Nigeria’s deposit money banks (DMBs) have placed nearly N7 trillion in excess liquidity at the Central Bank of Nigeria’s (CBN) Standing Deposit Facility (SDF) as of March 12, 2026, suggesting a persistence of cash surplus in the banking system.
Data released by the apex bank at the close of business on Thursday, March 12, 2026, showed that banks deposited about N6.96 trillion at the facility on Wednesday, March 11, before easing slightly to N6.69 trillion on March 12.
The development reflects continued strong liquidity inflows into the financial system, with banks opting to earn overnight interest from the CBN rather than immediately expanding lending activities.
What the data is saying
Data from the CBN showed a steady build-up of liquidity in the banking system over the past few days as lenders continued to park surplus funds at the apex bank’s deposit facility.
- The SDF recorded deposits of N6.96 trillion on Wednesday, March 11 and N6.69 trillion on Thursday, March 12, 2026, reflecting a sharp increase from earlier levels recorded within the week.
- The figures marked a significant rise from N5.27 trillion recorded on Tuesday, March 10, and the N5.20 trillion deposited on March 9, pointing to a rapid build-up of liquidity within a short period.
- The surge in deposits coincided with substantial repayments of maturing government securities, which injected about N1.5 trillion into the banking system during the period.
Primary market repayments rose to about N711.55 billion on March 12, significantly higher than the N481.61 million recorded on March 11 and N266.46 million on March 10.
These repayments typically represent maturing Treasury bills or Federal Government bonds returning principal funds to investors, mainly deposit money banks and institutional investors, thereby boosting liquidity levels in the financial system.
More insights
While repayments from government securities injected liquidity into the financial system, fresh government borrowing helped absorb part of the surplus funds.
- The CBN recorded primary market sales of about N933.92 billion on both March 11 and March 12, reflecting settlements from a recent Treasury bill or Federal Government bond auction.

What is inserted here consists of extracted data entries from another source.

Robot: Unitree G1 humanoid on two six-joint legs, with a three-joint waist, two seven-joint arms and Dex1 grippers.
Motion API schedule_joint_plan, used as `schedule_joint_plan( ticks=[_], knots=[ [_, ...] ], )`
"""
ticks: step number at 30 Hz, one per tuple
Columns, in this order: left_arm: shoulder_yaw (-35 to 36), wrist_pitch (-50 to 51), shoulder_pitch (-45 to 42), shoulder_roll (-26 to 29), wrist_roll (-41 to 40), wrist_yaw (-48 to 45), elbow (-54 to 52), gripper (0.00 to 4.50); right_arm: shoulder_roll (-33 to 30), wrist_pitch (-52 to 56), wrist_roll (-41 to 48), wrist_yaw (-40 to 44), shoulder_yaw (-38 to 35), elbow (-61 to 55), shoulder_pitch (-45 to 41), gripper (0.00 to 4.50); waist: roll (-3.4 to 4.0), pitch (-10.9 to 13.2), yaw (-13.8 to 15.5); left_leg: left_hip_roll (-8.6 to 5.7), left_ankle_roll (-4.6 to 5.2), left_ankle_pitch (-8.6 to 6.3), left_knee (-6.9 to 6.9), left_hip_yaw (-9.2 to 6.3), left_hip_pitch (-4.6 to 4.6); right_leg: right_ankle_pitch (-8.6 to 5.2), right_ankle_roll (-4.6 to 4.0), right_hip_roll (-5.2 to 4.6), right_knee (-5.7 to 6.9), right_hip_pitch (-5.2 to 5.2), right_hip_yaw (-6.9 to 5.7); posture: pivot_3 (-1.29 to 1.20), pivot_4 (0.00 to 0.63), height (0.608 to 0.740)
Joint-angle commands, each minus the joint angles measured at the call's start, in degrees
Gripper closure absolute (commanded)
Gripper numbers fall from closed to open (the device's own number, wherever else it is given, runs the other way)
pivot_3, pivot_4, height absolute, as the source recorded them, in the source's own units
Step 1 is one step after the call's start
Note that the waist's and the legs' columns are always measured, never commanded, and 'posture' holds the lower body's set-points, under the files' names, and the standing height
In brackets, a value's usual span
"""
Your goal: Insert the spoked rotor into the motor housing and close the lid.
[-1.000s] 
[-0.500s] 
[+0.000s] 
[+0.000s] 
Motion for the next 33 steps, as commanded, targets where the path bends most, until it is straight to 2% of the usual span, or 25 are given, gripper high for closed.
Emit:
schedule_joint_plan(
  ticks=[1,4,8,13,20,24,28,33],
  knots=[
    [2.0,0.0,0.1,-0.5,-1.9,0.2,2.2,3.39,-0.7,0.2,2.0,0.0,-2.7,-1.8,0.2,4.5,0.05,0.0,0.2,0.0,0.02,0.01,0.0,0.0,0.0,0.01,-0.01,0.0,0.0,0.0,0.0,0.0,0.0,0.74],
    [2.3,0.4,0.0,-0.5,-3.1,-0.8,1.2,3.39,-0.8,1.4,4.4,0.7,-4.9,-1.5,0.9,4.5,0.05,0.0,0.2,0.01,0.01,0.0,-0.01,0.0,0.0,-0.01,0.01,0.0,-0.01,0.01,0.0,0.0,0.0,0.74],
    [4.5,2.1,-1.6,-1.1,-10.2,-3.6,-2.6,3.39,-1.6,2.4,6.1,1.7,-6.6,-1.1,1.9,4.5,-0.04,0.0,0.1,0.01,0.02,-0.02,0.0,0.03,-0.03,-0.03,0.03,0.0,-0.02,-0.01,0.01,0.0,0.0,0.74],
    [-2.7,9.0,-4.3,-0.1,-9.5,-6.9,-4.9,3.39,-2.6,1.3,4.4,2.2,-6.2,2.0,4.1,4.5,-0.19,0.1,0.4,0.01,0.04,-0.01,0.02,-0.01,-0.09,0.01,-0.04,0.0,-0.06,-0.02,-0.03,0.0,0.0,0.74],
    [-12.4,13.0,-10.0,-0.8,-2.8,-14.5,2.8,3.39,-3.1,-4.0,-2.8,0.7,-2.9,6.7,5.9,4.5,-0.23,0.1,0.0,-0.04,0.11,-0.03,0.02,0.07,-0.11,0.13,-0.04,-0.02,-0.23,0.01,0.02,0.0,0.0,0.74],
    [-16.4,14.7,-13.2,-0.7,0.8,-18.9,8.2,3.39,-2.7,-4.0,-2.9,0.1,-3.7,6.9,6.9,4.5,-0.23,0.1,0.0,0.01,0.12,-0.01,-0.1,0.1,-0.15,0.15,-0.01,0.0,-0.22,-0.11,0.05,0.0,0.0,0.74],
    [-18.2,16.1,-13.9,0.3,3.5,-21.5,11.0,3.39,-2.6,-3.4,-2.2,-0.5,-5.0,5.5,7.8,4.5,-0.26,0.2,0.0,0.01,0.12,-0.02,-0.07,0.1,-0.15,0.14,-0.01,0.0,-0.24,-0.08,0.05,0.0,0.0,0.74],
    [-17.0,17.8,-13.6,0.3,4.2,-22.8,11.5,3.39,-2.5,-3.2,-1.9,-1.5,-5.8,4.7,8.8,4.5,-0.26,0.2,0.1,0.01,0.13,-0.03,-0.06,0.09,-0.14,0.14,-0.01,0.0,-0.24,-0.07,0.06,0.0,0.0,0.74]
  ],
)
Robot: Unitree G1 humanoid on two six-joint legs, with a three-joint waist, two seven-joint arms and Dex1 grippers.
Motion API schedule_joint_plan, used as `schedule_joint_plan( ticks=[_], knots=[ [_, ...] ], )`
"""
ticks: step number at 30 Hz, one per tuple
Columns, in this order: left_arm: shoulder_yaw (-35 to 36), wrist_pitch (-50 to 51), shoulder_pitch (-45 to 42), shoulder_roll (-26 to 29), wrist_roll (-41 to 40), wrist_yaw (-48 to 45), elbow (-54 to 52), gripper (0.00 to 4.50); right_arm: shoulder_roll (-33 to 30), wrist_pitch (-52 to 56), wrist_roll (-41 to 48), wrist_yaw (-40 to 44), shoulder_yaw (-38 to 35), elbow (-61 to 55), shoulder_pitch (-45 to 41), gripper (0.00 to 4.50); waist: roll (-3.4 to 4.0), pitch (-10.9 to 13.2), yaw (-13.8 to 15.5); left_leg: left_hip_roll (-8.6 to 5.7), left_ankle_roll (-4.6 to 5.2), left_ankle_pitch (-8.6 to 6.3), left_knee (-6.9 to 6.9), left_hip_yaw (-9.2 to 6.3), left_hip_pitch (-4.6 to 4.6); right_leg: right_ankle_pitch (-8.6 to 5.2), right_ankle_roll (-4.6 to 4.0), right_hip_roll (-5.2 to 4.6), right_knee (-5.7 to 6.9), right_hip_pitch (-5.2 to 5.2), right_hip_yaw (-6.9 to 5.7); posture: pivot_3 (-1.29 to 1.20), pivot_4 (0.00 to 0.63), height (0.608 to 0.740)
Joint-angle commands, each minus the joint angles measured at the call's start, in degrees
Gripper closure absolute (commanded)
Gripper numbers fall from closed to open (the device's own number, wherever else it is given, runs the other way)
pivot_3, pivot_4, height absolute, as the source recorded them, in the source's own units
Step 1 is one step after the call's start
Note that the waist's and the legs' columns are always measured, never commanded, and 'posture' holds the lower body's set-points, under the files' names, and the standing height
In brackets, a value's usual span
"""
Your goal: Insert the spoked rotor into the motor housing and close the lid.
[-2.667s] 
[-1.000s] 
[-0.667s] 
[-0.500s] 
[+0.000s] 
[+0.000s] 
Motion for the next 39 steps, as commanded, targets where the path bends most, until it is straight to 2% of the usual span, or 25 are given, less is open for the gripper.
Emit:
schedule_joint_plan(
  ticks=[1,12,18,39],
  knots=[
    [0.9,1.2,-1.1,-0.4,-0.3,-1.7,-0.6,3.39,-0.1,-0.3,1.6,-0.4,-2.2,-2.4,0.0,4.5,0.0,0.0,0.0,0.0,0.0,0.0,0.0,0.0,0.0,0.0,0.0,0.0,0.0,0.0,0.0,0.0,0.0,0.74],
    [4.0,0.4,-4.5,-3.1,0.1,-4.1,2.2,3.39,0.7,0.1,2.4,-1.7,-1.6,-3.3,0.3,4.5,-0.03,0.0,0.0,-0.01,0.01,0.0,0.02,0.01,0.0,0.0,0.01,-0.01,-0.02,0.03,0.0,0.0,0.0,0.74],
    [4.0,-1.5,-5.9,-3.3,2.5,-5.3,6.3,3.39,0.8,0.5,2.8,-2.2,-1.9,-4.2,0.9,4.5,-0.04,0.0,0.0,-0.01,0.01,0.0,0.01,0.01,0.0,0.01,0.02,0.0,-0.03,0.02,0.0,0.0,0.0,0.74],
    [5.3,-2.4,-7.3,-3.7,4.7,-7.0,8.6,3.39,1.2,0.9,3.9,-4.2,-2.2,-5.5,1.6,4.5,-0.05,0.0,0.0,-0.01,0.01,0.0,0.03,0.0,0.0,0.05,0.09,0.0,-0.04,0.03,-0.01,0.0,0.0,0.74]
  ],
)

- The large issuance served as a liquidity mop-up strategy, helping to offset part of the cash released through maturing securities.

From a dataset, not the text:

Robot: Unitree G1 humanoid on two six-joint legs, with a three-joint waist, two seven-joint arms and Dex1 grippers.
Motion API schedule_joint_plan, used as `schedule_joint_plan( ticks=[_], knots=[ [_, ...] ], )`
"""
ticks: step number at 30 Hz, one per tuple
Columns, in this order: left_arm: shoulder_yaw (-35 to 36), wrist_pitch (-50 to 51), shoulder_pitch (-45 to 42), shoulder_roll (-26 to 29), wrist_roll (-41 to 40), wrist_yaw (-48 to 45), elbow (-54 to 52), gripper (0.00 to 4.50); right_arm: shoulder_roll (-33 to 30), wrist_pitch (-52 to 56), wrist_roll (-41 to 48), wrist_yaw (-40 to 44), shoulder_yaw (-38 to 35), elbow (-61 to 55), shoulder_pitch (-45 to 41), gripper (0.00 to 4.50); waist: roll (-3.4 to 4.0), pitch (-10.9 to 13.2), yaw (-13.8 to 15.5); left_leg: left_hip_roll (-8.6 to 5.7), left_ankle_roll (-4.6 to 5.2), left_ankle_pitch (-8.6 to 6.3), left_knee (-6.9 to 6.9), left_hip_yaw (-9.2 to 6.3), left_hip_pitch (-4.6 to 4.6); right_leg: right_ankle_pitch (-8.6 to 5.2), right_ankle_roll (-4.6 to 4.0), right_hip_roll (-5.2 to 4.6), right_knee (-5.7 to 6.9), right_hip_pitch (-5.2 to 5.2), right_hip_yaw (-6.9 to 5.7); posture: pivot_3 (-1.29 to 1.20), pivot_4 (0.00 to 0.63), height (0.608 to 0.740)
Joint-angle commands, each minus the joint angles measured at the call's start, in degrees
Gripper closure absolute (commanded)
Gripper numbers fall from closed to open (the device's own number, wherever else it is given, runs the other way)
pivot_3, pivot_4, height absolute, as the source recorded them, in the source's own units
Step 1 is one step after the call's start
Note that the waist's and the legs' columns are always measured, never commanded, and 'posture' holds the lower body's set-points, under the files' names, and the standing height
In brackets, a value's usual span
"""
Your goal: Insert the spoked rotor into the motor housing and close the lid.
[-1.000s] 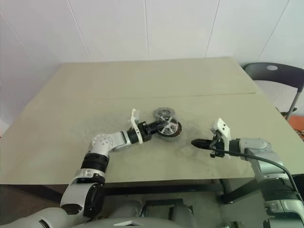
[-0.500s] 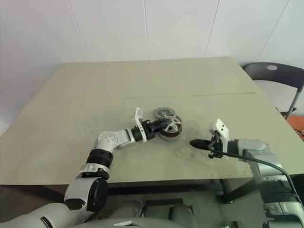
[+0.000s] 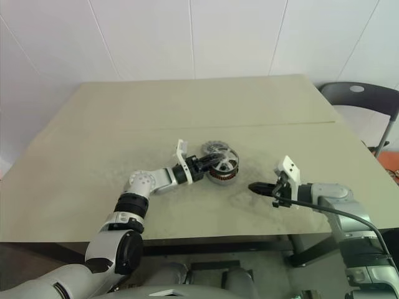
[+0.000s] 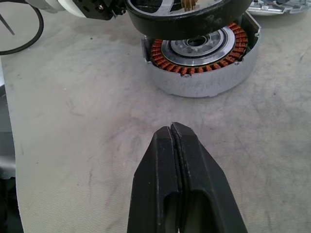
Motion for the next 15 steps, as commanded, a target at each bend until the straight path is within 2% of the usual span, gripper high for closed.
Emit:
schedule_joint_plan(
  ticks=[1,7,15],
  knots=[
    [0.6,-0.5,-1.5,-0.4,0.0,-1.2,-0.6,3.39,0.4,-0.2,1.4,-0.3,-1.9,-1.9,-0.5,4.5,0.0,0.0,0.0,0.0,0.0,0.0,0.0,0.0,0.0,0.0,0.0,0.0,0.0,0.0,0.0,0.0,0.0,0.74],
    [0.6,-0.3,-1.3,-0.5,-0.1,-1.3,-0.8,3.39,0.5,-0.2,1.8,-0.7,-1.9,-2.0,-0.3,4.5,0.0,0.0,0.0,0.0,0.0,0.0,0.0,0.0,0.0,0.0,0.0,0.0,0.0,0.0,0.0,0.0,0.0,0.74],
    [-1.1,-1.2,-0.5,-0.4,2.2,-1.3,-2.1,0.77,0.7,-0.3,2.0,-1.4,-2.0,-1.8,-0.3,4.5,0.02,0.0,0.0,0.0,0.0,0.0,0.02,0.0,0.02,0.0,0.0,0.0,0.0,0.04,0.0,0.0,0.0,0.74]
  ],
)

- Government borrowing through the primary market often works alongside other CBN liquidity management tools to maintain balance in the money market.
Despite these absorption efforts, the scale of deposits at the SDF indicates that liquidity conditions in the banking system remained elevated.

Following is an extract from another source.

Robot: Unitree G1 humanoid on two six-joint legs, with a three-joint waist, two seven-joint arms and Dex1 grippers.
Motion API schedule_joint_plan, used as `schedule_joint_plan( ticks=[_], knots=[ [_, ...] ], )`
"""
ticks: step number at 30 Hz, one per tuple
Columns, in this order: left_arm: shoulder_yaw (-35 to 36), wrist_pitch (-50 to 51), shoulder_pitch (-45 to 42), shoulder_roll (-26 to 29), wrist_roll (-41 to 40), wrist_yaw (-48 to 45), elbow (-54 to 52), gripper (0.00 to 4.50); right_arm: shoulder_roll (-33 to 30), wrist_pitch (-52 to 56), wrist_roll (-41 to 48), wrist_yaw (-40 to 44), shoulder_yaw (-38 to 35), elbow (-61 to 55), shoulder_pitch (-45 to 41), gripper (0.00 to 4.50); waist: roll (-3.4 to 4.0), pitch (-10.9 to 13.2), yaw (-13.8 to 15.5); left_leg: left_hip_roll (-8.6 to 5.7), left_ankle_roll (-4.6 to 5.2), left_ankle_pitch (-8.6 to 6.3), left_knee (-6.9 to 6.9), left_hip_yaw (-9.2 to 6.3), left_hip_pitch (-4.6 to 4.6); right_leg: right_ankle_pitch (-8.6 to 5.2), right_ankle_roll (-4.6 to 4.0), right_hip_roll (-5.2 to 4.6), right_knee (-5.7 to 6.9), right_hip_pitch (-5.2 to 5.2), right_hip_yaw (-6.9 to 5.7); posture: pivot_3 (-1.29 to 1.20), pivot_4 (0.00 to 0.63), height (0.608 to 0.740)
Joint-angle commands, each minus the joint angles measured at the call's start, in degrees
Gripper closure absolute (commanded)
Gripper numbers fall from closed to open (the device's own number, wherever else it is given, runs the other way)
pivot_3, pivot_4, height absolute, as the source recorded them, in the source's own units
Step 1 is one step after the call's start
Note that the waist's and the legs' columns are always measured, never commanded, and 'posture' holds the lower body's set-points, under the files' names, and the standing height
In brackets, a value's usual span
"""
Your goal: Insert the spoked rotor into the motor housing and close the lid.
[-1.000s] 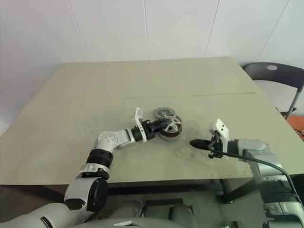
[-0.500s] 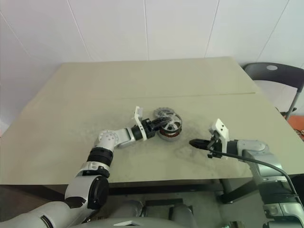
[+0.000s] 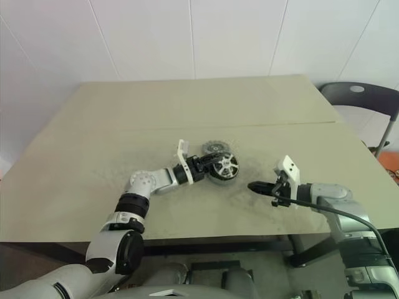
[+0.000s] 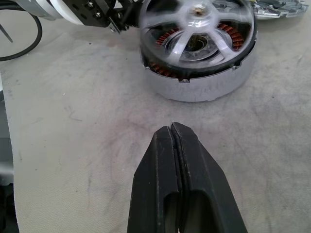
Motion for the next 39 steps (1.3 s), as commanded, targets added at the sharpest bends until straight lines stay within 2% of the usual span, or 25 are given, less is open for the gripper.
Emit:
schedule_joint_plan(
  ticks=[1,5,12,19,22,28,33,37,39],
  knots=[
    [-0.9,-0.7,-0.4,0.4,1.4,-0.4,-2.0,0.77,0.3,-0.3,1.1,-0.3,-2.0,-1.7,-0.6,4.5,0.01,0.0,0.0,0.0,0.0,0.0,0.01,0.0,0.03,0.0,0.0,0.0,0.0,0.03,0.0,0.0,0.0,0.74],
    [-0.7,-0.5,-0.6,1.4,1.7,0.2,-3.7,0.77,0.6,-0.4,1.0,-0.4,-1.9,-1.4,-0.8,4.5,0.01,0.0,-0.2,0.0,0.0,0.0,0.03,0.0,0.03,0.0,0.01,0.01,0.0,0.04,0.0,0.0,0.0,0.74],
    [-6.4,2.3,0.4,4.3,5.3,0.8,-10.9,0.77,1.6,-0.4,0.9,-0.8,-1.3,-1.4,-1.0,4.5,0.01,0.0,-0.2,0.01,0.0,0.0,-0.02,0.0,0.02,0.02,0.03,0.02,0.0,0.0,0.01,0.0,0.0,0.74],
    [-11.5,12.7,-0.6,8.6,7.5,3.6,-18.0,0.77,2.2,-0.1,1.0,-1.0,-1.2,-1.8,-0.9,4.5,0.02,0.0,-0.1,0.0,0.0,0.0,0.01,-0.01,0.03,0.03,0.03,0.02,0.01,0.02,0.01,0.0,0.0,0.74],
    [-13.6,15.2,-0.8,11.7,8.9,4.0,-20.9,0.77,2.1,-0.1,1.0,-1.2,-1.4,-1.9,-0.8,4.5,0.02,0.0,-0.3,0.0,0.0,0.0,0.0,-0.01,0.04,0.03,0.03,0.02,0.01,0.03,0.01,0.0,0.0,0.74],
    [-20.3,14.7,-1.1,21.9,12.3,-0.9,-25.5,0.77,2.3,-0.1,0.9,-1.3,-1.3,-1.5,-1.2,4.5,0.05,0.0,-1.7,0.01,0.0,0.0,-0.05,0.01,0.09,0.03,0.03,0.03,0.05,0.0,0.06,0.0,0.0,0.74],
    [-24.9,7.1,-4.1,27.5,16.0,-7.1,-27.3,0.77,2.7,-0.2,0.7,-1.4,-0.9,-1.1,-1.8,4.5,0.03,0.0,-1.2,0.0,0.0,0.0,-0.01,-0.02,0.05,0.01,0.0,0.02,0.08,-0.01,0.05,0.0,0.0,0.74],
    [-21.9,-8.2,-5.2,23.6,17.4,-9.7,-25.8,0.77,2.9,-0.2,0.5,-1.3,-0.9,-1.0,-2.1,4.5,0.03,0.0,-1.1,-0.04,0.0,0.0,0.0,-0.01,0.02,0.01,-0.01,-0.03,-0.02,0.03,0.06,0.0,0.0,0.74],
    [-20.0,-14.0,-3.3,20.0,15.3,-12.8,-26.1,1.17,3.0,-0.1,0.5,-1.4,-0.9,-1.1,-2.3,4.5,0.03,0.0,-1.2,-0.04,0.0,0.0,-0.02,-0.01,0.01,0.01,0.0,-0.03,-0.09,0.03,0.06,0.0,0.0,0.74]
  ],
)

Banks continued to place substantial funds at the CBN deposit facility even after participating in government securities auctions.
Opening balances of banks with the CBN also showed a gradual decline during the period, falling from N113.15 billion on March 10 to N93.40 billion on March 11 and further to N77.23 billion on March 12, suggesting that liquidity was being redeployed into government securities or absorbed through the deposit facility.
What you should know
The CBN has been intensifying efforts to manage excess liquidity in the banking system through a combination of monetary tools. These include the Standing Deposit Facility (SDF), Open Market Operations (OMO), and Treasury bills auctions aimed at withdrawing surplus funds from circulation.
- In January 2026 alone, the CBN withdrew over N15 trillion from the banking system through Open Market Operations, Treasury bill issuances and deposits at the SDF.
- The liquidity drain included N8.5 trillion from OMO sales, N3.7 trillion from primary market issuances and N2.9 trillion placed at the deposit facility.
- In February 2026, the apex bank also sterilised another N3.57 trillion within three days as banks parked surplus funds at the SDF window.
These actions reflect the CBN’s tightening stance as it attempts to contain persistent liquidity in the financial system.
Although banks continue to hold large volumes of idle cash at the SDF window, the CBN’s combined use of OMO, Treasury bills, and the deposit facility with overnight interest rate of about 22.2%, remains central to its strategy of moderating inflationary pressure and stabilising short-term interest rates in the money market.